5
I am working on a report in Mysql where I need to show a percentage of several events that occurred with a group of entities.
The structure of my table is as follows:
| id | eventoA | eventoB | eventoC | eventoD |
|----|---------|---------|---------|---------|
| 1 | 0 | 0 | 0 | 0 |
| 2 | 1 | 0 | 0 | 0 |
| 3 | 1 | 0 | 0 | 0 |
| 4 | 0 | 0 | 1 | 0 |
| 5 | 0 | 1 | 0 | 0 |
| 6 | 1 | 1 | 0 | 0 |
| 7 | 1 | 1 | 0 | 0 |
| 8 | 1 | 0 | 1 | 0 |
| 9 | 0 | 0 | 1 | 0 |
| 10 | 0 | 0 | 0 | 0 |
The columns EventoA
, EventoB
and so on are like BIT
and are updated by the application when a given event is triggered to that entity. Today I can generate that report with the following query:
SELECT COUNT(`id`) AS `Total`,
SUM(`eventoA`) AS `eventoDisparado`,
COUNT(`id`) - SUM(`eventoA`) AS `eventoNaoDisparado`
FROM tabela;
Query result:
Total: 10, event Available: 5, event Available: 5
But this way I can not combine multiple events because the number of events ends up not hitting:
SELECT COUNT(`id`) AS `Total`,
SUM(`eventoA`) + SUM(`eventoB`) AS `eventoDisparado`,
COUNT(`id`) - SUM(`eventoA`) + SUM(`eventoB`) AS `eventoNaoDisparado`
FROM tabela;
Expected result:
Total: 10, event Available: 6, event Available: 4
Result obtained
Total: 10, event Available: 8, event Available: 2
I’d like to sort of combine the columns eventoA
and eventoB
thus:
| id | eventoA | eventoB | eventoA + eventoB |
|----|---------|---------|-------------------|
| 1 | 0 | 0 | 0 |
| 2 | 1 | 0 | 1 |
| 3 | 1 | 0 | 1 |
| 4 | 0 | 0 | 0 |
| 5 | 0 | 1 | 1 |
| 6 | 1 | 1 | 1 |
| 7 | 1 | 1 | 1 |
| 8 | 1 | 0 | 1 |
| 9 | 0 | 0 | 0 |
| 10 | 0 | 0 | 0 |
You may get the expected result using a OR
bitwise.
It is possible to use such operators directly in a query? What other alternatives I have to achieve the expected result?

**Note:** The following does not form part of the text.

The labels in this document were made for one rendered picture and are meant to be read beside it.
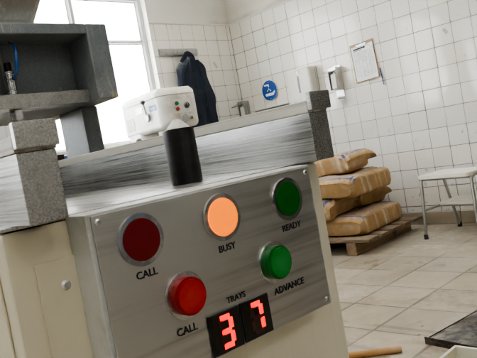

I don’t know if I understand what you need but at the very least you can do a function that makes it easier.
– Maniero
Based on the table you displayed, what is the expected result? Could you update the question with this information? If possible in tabular structure, as you showed the table above.
– cantoni
@Cantoni became clearer ?
– gmsantos
Yes, it became clearer @gmsantos, thanks. A question, how many event fields are?
– cantoni
@gmsantos, in SQL Server ran bit by bit operation, we need to see now in Mysql. I’m going to check here.
– cantoni
There are 7 types of events
– gmsantos
Okay, I’ll post an answer here and see if she answers you.